Many people believe that melting 90% silver coinage is illegal, when in fact, it is not. What is actually illegal is melting down pennies and nickels. However, this does not include any 90% silver coins from 1964 and prior.
Historically speaking, all that has been minted is already out there in the world. A majority of the 90% silver coins that have gotten minted have also been melted down and cast into either .999 silver bars or silver shot to serve as a component in industrial or contemporary silver bullion applications.
All of the 90% junk silver coins ever minted in the U.S. is all there ever will be. Thanks to the numerous meltdowns of these 90% silver coins occurring throughout from the late 1970s to the present-day, these coins have and will gradually become scarcer.
Reasons silver investors buy junk silver coins
Junk silver investors are often people who purchase guns and make plans for worst-case scenarios, such as hyperinflation or a short-term collapse of society. In contrast, there are some who are simply bullish on silver and see this as a straightforward method to buy silver in easy-to-measure quantities.
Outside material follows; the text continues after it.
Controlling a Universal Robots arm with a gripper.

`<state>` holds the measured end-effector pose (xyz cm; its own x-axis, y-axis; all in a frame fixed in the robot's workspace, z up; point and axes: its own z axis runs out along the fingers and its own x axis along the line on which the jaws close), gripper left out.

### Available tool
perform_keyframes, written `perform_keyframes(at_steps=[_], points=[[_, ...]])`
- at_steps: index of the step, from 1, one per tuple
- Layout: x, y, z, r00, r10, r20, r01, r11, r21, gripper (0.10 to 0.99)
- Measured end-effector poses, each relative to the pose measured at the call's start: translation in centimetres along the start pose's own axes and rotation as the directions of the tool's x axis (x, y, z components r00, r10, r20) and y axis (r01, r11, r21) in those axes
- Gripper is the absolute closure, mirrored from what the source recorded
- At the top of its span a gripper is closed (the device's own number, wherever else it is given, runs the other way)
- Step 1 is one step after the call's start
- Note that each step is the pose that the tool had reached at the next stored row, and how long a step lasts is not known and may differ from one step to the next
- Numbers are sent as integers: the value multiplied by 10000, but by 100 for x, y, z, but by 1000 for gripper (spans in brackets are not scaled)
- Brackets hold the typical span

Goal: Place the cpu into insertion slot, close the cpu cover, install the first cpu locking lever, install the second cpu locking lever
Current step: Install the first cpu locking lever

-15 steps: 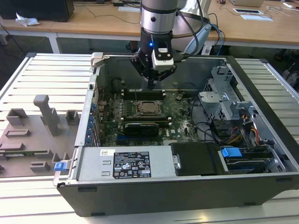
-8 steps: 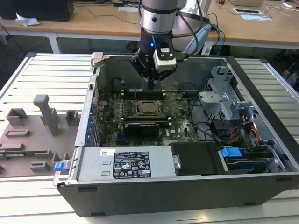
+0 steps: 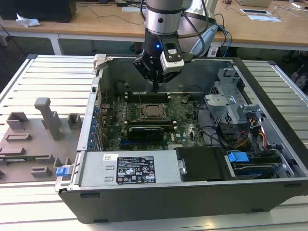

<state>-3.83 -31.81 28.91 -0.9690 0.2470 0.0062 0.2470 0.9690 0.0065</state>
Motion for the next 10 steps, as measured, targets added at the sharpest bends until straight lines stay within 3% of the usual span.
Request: perform_keyframes(at_steps=[10], points=[[0,0,0,9934,-1149,-7,1149,9934,6,980]])
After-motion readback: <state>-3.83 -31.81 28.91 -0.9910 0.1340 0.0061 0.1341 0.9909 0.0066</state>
Some may stumble upon junk silver because they are supporters of garage sales or what is referred to as “pickers.” These people usually find the coins in estate sales where the sellers do not fully understand the value of what they have and assume they are akin to coins of the modern era. Moreover, they presume that they do not have any valuable metal in them and would rather use minerals like nickel or zinc.
Another reason why investors will purchase junk silver is its value. In the mid-1960s, following the conclusion of their minting, the U.S. made the melting down of junk silver coins legal. Those who possess junk silver typically melt it down in order to transform their coins into silver bulk. These can either be repurposed into silver mass or resold.
This junk silver’s value derives from the lack of 90% silver U.S. coins minted since 1965. This means that there is a limited amount of junk silver coins out there. This is why these coins that are worthless from a numismatical standpoint are highly valuable on the market.
There have been very few changes to the value of junk silver since the late 1960s. However, it has experienced periods of increased spot prices, melting, and selling. During the past few decades, junk metals have seen significant premiums that surpassed the value of 20% over the spot price of silver.
Though the names are different, at their core, constitutional silver, 90% silver, and junk silver all refer to the same thing. Anyone can call them one of the three ways, but at the end of the day, this silver coinage is not junk in the general meaning of the word. In fact, it is far too valuable to be dismissed as rubbish.
Constitutional, junk, and 90% silver coins will remain a coveted form of silver as it continues to see a steady decline in quantity. At the same time, it is an essential part of American history that almost anyone can own nowadays.